Okay, that makes sense. :(

I'm not sure what a good solution would be. It doesn't seem appropriate to
Depends on libldap-common, because libldap can definitely be used without
it; on the other hand, Debian does have sensible defaults for CAECERT & co,
but those are only enabled when the user installs a package that's merely
Recommended and thus easily missed.

As a user, my expectation would be not to have to configure CACERT* for
distribution packages, because the distribution has a well-known location
for system-wide trusted CA certificates; I would expect all packages to
default to using that. The status quo appears to violate the principle of
least surprise.

> > The libldap package only Recommends libldap-common (which is why I didn't
> > have it); however, it is libldap-common that enables the sensible defaults.
> > 
> > Why shouldn't libldap come with the sensible defaults itself?
> 
> It's your decision whether to install Recommends or not, but AFAIK it's
> generally not considered a bug if some feature or behaviour is missing when
> Recommends are not installed.

I don't think it's worthwhile to debate whether this is technically a bug or
not; it's an unfortunate situation, and I hope there is some way we (well,
mostly you and the other maintainers) can improve it.

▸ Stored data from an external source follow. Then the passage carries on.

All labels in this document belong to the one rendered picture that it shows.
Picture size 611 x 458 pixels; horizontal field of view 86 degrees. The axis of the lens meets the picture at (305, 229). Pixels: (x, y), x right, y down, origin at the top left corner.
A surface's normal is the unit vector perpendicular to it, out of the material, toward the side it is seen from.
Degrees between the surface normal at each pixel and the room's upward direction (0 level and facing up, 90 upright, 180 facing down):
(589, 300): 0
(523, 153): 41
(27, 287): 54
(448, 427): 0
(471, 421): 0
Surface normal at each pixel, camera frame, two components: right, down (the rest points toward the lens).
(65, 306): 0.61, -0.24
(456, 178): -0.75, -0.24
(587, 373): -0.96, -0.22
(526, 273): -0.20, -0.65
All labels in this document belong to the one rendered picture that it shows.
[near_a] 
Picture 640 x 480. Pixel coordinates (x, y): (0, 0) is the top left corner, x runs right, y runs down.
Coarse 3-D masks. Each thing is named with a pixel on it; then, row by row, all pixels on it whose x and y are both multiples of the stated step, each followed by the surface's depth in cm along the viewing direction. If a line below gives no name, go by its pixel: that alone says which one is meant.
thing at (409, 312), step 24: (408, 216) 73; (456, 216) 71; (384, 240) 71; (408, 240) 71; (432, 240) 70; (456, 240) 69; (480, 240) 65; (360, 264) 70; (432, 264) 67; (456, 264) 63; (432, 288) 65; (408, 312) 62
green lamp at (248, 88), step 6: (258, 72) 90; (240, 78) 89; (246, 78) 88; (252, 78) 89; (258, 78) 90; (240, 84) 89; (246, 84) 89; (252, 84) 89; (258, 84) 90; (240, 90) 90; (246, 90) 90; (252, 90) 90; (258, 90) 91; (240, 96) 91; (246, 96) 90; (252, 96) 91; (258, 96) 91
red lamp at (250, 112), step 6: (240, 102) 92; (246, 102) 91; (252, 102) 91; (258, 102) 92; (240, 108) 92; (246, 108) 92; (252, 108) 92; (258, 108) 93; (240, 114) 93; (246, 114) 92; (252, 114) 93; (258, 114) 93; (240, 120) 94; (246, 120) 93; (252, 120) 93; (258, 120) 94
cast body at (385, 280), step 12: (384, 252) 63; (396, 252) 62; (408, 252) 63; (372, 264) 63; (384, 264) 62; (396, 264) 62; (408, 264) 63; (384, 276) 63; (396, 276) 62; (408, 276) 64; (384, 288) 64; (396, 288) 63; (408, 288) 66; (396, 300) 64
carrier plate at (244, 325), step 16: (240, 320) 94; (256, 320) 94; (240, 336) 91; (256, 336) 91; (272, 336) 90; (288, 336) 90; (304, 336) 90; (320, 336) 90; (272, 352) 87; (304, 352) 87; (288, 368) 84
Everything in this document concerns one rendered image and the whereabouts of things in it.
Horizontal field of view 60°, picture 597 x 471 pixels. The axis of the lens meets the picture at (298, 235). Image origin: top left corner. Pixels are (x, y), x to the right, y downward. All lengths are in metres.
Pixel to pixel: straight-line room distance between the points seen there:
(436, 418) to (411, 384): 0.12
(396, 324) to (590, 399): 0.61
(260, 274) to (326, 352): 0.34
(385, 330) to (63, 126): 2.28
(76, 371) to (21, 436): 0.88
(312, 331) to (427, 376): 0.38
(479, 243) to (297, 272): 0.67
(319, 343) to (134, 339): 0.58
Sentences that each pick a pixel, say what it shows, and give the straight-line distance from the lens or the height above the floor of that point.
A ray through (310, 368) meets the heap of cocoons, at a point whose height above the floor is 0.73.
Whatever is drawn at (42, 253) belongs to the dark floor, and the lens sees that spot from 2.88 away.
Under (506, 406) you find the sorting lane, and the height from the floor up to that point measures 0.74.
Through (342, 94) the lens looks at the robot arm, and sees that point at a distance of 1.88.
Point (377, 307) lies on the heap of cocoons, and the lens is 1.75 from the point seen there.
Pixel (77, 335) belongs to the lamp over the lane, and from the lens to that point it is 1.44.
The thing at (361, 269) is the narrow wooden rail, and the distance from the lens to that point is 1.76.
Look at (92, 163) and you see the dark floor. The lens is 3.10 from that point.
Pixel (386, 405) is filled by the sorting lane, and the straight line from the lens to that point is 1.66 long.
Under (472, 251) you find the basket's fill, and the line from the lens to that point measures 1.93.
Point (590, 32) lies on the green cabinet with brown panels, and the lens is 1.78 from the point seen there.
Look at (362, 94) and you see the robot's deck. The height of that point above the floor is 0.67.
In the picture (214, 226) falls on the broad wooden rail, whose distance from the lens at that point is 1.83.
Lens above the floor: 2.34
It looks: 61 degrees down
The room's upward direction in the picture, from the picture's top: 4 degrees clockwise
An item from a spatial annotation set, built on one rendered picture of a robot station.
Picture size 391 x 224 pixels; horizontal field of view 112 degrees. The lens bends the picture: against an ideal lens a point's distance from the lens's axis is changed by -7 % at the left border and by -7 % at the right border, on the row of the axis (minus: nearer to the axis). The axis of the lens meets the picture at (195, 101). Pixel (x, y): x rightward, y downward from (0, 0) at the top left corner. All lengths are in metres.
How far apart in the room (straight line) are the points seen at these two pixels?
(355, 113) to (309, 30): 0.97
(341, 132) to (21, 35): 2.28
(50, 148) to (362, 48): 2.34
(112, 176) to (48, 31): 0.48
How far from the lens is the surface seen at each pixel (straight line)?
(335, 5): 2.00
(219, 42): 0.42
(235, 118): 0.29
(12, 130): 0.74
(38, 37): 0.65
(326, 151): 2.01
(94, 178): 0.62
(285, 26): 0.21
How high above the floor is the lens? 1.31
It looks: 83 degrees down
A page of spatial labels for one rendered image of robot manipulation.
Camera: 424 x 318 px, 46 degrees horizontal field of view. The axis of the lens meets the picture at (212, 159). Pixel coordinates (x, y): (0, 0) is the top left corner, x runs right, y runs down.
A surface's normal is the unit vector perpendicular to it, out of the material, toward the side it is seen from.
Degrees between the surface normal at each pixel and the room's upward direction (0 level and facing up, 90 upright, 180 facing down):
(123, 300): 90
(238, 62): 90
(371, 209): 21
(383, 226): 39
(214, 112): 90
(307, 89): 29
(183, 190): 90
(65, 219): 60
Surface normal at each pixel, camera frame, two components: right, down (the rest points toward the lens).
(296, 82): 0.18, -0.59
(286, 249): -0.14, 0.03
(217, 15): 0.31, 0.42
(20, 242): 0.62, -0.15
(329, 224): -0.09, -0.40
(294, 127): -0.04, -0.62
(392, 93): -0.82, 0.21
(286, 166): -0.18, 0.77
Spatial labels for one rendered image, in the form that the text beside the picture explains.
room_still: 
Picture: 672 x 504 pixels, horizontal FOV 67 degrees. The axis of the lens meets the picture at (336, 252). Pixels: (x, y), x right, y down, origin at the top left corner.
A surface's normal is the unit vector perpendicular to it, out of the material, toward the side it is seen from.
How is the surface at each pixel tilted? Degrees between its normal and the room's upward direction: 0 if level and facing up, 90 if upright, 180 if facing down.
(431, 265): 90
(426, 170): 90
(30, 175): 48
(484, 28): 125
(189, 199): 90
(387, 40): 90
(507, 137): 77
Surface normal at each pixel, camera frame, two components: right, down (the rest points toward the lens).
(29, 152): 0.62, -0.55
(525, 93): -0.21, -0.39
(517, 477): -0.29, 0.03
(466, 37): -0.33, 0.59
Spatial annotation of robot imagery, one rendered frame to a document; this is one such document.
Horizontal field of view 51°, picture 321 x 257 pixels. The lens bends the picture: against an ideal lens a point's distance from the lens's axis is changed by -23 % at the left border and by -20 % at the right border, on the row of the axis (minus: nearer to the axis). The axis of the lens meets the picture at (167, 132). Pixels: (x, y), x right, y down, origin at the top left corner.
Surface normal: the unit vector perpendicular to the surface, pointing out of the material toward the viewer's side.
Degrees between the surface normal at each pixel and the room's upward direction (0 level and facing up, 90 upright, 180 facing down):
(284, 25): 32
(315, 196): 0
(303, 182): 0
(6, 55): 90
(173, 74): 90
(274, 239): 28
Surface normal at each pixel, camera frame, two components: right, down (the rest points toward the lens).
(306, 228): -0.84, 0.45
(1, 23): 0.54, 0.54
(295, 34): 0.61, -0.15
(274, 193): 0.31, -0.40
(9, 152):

> Why isn't the default in the code of libldap → this is upstream's decision,
> and I won't introduce a Debian-local change to override it, sorry.

In fact, it seems wrong that these defaults (and configuration) should be
specific to libldap; to me it would seem appropriate for Debian to ship
libgnutls so that by default it uses the CA certificate store of the
distribution. The upstream default of not trusting any certificates by
default makes sense for the upstream project, but not, IMO, for a
distribution that's expected to be integrated and self-consistent.

András

-- 
             Optimist: Someone who doesn't know all the facts yet.